Understanding patient demographics and epidemiology also helps manufacturers identify target markets, assess market size and demand, and develop marketing strategies that resonate with the intended user base. By addressing diverse patient populations’ specific needs and preferences, developers can enhance market acceptance and adoption of their devices.

Clinical settings:

To realise their full potential, medical devices must seamlessly integrate into clinical workflows and patient care pathways. Understanding clinical settings allows manufacturers to design devices that align with clinical practices, protocols, and standards of care appropriate for each setting. This facilitates device adoption and integration into healthcare settings, enhancing usability and clinical utility.

State-of-the-art evaluations should identify existing solutions used to meet a medical need. Existing solutions may fall into three categories:

  • Predicate devices: A predicate device is an existing legally marketed device that serves as a point of comparison for a new device seeking approval. It is substantially equivalent to a new device in terms of safety, performance, and intended use.
  • Devices in development: These devices are future predicate devices that are not yet available on the market.
  • Alternative technologies: Technologies, processes or procedures that achieve the same medical need through a different technology.

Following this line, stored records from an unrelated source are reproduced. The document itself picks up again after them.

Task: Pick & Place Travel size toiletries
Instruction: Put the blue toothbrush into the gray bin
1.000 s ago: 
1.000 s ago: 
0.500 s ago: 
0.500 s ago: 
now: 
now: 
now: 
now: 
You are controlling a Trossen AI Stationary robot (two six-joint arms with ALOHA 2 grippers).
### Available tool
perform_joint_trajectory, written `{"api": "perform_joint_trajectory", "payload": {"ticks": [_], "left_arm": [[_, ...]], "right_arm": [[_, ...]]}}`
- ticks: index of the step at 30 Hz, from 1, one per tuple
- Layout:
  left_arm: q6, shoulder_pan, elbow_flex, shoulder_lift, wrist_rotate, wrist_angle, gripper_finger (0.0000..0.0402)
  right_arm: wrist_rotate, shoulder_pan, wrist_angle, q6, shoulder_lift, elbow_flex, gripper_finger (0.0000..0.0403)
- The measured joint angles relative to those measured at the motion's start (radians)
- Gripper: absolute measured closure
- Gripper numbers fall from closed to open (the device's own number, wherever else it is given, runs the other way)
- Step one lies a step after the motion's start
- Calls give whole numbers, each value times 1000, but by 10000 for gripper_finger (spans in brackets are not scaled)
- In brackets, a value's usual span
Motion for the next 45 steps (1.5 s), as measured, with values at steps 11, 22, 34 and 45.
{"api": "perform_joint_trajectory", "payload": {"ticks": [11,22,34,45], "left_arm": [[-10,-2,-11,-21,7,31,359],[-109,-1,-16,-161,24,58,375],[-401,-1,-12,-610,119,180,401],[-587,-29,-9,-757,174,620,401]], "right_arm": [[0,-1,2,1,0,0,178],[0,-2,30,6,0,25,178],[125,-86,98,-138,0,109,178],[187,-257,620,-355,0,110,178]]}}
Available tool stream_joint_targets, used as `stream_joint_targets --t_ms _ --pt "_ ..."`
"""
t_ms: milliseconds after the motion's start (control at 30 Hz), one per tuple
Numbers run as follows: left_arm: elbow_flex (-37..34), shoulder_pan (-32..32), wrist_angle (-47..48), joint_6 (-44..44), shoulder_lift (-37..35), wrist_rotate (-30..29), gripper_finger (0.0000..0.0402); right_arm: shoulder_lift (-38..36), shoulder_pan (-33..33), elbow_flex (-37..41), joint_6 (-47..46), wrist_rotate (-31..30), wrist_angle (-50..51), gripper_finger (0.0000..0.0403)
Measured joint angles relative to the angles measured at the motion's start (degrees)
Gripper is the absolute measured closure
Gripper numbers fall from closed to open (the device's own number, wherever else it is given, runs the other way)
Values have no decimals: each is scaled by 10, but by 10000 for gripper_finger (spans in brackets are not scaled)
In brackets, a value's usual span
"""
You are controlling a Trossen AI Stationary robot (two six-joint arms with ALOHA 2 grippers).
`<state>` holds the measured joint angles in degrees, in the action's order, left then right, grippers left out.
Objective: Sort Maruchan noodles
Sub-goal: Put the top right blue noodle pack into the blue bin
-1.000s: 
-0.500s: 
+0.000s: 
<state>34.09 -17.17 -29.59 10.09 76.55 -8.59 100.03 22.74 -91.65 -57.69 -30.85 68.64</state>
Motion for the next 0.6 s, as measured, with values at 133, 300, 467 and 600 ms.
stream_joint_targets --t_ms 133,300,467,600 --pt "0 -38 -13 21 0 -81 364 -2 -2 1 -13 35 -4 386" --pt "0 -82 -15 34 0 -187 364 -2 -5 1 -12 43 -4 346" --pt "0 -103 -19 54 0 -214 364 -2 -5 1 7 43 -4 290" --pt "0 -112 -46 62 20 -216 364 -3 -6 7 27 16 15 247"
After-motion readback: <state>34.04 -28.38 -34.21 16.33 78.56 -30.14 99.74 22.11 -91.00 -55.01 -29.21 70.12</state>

This information is useful in providing context to the development of medical devices. Regulatory authorities and payers evaluate the benefits and risks of new technologies in the context of the current state-of-the-art. Accurately identifying existing solutions will help to:

  • Define design controls for the device, including design inputs and verification and validation activities.
  • Highlight existing and emerging competitors

State-of-the-art evaluations can help identify evidence related to technological development aspects such as clinical, performance or safety.

They summarise data on how well the device performs in clinical settings, including its ability to achieve the intended medical outcomes compared to existing alternatives. Reviews identify key performance indicators, such as accuracy, sensitivity, specificity, and usability, offering insights into how the device functions in real-world conditions. The literature review can also extract safety and performance endpoints for designing clinical investigation strategies.

State-of-the-art evaluations are also useful in risk management. They can identify probable complications/hazards that can inform risk assessment. They collect data on adverse events, complications, and long-term safety outcomes, helping to assess the device’s risk-benefit profile.

Applications for SotA evaluations

SotA evaluations are required throughout the medical device lifecycle:

  • Early-stage ideation, conception and feasibility: uncover gaps in current knowledge, identifying areas where further research or development is needed to improve the device.
  • Regulatory submissions: They provide evidence supporting regulatory submissions by demonstrating the device’s compliance with clinical, performance, and safety requirements set by authorities. The data collected should relate to the device in development and predicate devices.
  • Reimbursement and pricing negotiations: SotA evaluations are essential for Health Technology Assessments (HTA) as they provide the context for technology adoption.

Best practice for SotA evaluations

  • Starting SotA activities early in development is good practice as this knowledge provides a solid foundation for ideation, conception and early-stage research. Reviews can uncover gaps in current knowledge, identifying areas where further research or development is needed to improve the device.
  • Use industry best practices. Systematic Literature Reviews (SLRs) or an abridged review protocol will help ensure the evidence is collected in a systematic manner, reducing bias. Use reputable data sources.
  • Identify all stakeholder requirements for SotA early so that processes can be designed around those requirements. For example, publishing a SotA evaluation as a systematic literature review in a peer-reviewed scientific journal for marketing purposes requires a protocol similar to the Cochrane Handbook. However, a review that forms part of the clinical evaluation report (CER) for a regulatory submission to a notified body does not.